• TASK TO CARRY OUT
Transcribe, word for word and without additions, each line below from the one containing "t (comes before" through the one containing "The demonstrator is", both ends included.

• SUPPLIED DATA

##############################

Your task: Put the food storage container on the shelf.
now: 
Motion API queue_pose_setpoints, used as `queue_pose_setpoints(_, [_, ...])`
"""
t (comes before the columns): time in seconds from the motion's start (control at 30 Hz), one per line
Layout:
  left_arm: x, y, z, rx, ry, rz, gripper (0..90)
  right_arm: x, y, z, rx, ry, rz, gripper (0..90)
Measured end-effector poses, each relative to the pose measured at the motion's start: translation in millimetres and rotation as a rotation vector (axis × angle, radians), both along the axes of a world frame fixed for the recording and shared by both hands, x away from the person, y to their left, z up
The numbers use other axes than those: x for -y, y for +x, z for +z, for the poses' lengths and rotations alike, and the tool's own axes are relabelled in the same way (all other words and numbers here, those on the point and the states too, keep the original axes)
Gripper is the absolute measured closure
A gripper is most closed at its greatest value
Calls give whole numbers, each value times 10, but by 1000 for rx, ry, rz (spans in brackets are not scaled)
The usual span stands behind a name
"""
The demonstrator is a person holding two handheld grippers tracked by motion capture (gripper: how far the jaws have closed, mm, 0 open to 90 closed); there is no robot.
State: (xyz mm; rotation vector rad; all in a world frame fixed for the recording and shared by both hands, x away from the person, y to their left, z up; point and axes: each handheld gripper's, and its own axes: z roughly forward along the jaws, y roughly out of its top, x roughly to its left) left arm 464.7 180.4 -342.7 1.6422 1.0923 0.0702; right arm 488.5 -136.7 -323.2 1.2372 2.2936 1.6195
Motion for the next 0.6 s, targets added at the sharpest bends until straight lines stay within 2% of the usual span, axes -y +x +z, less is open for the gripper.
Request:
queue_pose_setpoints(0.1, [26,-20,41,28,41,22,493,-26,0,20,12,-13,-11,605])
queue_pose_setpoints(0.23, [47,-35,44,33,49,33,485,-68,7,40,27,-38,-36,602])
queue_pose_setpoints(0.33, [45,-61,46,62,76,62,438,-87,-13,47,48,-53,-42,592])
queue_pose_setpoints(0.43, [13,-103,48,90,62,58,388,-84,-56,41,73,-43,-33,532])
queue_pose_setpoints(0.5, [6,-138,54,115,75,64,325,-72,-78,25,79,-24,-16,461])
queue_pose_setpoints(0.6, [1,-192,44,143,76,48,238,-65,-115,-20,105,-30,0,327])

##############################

• RESPONSE BELOW
t (comes before the columns): time in seconds from the motion's start (control at 30 Hz), one per line
Layout:
  left_arm: x, y, z, rx, ry, rz, gripper (0..90)
  right_arm: x, y, z, rx, ry, rz, gripper (0..90)
Measured end-effector poses, each relative to the pose measured at the motion's start: translation in millimetres and rotation as a rotation vector (axis × angle, radians), both along the axes of a world frame fixed for the recording and shared by both hands, x away from the person, y to their left, z up
The numbers use other axes than those: x for -y, y for +x, z for +z, for the poses' lengths and rotations alike, and the tool's own axes are relabelled in the same way (all other words and numbers here, those on the point and the states too, keep the original axes)
Gripper is the absolute measured closure
A gripper is most closed at its greatest value
Calls give whole numbers, each value times 10, but by 1000 for rx, ry, rz (spans in brackets are not scaled)
The usual span stands behind a name
"""
The demonstrator is a person holding two handheld grippers tracked by motion capture (gripper: how far the jaws have closed, mm, 0 open to 90 closed); there is no robot.

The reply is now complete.